● **Try it**
Every line of the records below that has the word "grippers" should be copied.

● **Supplied material**
..............................

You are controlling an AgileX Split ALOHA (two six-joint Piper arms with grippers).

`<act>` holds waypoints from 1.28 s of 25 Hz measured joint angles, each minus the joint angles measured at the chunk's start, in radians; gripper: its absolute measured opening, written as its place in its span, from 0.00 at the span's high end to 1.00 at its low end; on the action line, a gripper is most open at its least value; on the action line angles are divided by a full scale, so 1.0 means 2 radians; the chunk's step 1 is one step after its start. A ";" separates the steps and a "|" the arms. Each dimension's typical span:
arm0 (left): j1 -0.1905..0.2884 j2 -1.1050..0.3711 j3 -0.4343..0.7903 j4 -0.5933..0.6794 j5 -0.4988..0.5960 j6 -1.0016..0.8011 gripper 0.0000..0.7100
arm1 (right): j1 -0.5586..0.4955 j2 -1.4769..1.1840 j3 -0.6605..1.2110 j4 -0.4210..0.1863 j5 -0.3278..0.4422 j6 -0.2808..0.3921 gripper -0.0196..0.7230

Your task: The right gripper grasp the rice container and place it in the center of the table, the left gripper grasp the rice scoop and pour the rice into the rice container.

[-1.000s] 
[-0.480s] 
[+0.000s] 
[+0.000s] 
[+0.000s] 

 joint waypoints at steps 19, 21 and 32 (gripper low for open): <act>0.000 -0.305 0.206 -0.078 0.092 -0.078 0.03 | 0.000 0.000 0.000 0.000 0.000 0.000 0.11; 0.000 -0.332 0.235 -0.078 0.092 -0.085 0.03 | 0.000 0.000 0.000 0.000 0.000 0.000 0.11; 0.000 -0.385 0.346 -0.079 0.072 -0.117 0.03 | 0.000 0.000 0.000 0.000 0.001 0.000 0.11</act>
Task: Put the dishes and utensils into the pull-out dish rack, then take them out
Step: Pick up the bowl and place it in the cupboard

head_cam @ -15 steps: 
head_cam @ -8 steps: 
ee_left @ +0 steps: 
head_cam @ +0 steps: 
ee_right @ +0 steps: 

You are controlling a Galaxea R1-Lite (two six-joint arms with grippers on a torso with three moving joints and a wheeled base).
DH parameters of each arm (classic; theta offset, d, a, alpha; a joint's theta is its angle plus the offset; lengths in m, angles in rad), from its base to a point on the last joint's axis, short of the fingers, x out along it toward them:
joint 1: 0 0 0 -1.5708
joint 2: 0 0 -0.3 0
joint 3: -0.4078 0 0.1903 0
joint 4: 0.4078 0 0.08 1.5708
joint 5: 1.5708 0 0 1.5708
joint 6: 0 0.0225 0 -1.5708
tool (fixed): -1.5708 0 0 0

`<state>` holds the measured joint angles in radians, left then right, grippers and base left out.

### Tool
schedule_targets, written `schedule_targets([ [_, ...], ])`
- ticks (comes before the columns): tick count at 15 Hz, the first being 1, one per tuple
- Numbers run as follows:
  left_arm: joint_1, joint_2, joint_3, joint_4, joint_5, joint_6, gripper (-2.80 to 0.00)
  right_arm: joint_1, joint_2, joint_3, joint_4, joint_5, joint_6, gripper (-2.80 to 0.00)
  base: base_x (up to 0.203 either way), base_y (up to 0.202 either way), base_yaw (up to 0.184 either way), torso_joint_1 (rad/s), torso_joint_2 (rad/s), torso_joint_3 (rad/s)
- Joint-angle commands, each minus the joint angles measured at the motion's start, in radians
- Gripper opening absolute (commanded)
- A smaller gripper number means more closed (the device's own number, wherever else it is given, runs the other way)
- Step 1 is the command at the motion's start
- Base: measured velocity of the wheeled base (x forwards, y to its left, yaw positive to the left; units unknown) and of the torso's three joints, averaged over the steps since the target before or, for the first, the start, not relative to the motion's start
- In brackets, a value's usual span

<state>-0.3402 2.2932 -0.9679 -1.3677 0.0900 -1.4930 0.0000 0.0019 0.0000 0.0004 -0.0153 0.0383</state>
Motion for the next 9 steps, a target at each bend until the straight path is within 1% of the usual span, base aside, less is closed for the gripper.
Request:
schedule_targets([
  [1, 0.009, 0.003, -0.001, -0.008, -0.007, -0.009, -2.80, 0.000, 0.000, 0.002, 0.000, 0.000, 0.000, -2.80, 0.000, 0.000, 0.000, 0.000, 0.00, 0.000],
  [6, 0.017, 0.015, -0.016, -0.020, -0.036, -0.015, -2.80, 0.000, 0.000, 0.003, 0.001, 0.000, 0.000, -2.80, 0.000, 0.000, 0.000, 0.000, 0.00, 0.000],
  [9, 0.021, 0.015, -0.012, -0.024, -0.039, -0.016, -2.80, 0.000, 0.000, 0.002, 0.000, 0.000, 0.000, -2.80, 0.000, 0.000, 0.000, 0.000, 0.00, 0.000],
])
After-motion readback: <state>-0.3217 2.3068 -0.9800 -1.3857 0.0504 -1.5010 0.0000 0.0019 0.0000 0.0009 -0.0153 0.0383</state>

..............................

● **Final answer**
You are controlling an AgileX Split ALOHA (two six-joint Piper arms with grippers).
You are controlling a Galaxea R1-Lite (two six-joint arms with grippers on a torso with three moving joints and a wheeled base).
`<state>` holds the measured joint angles in radians, left then right, grippers and base left out.

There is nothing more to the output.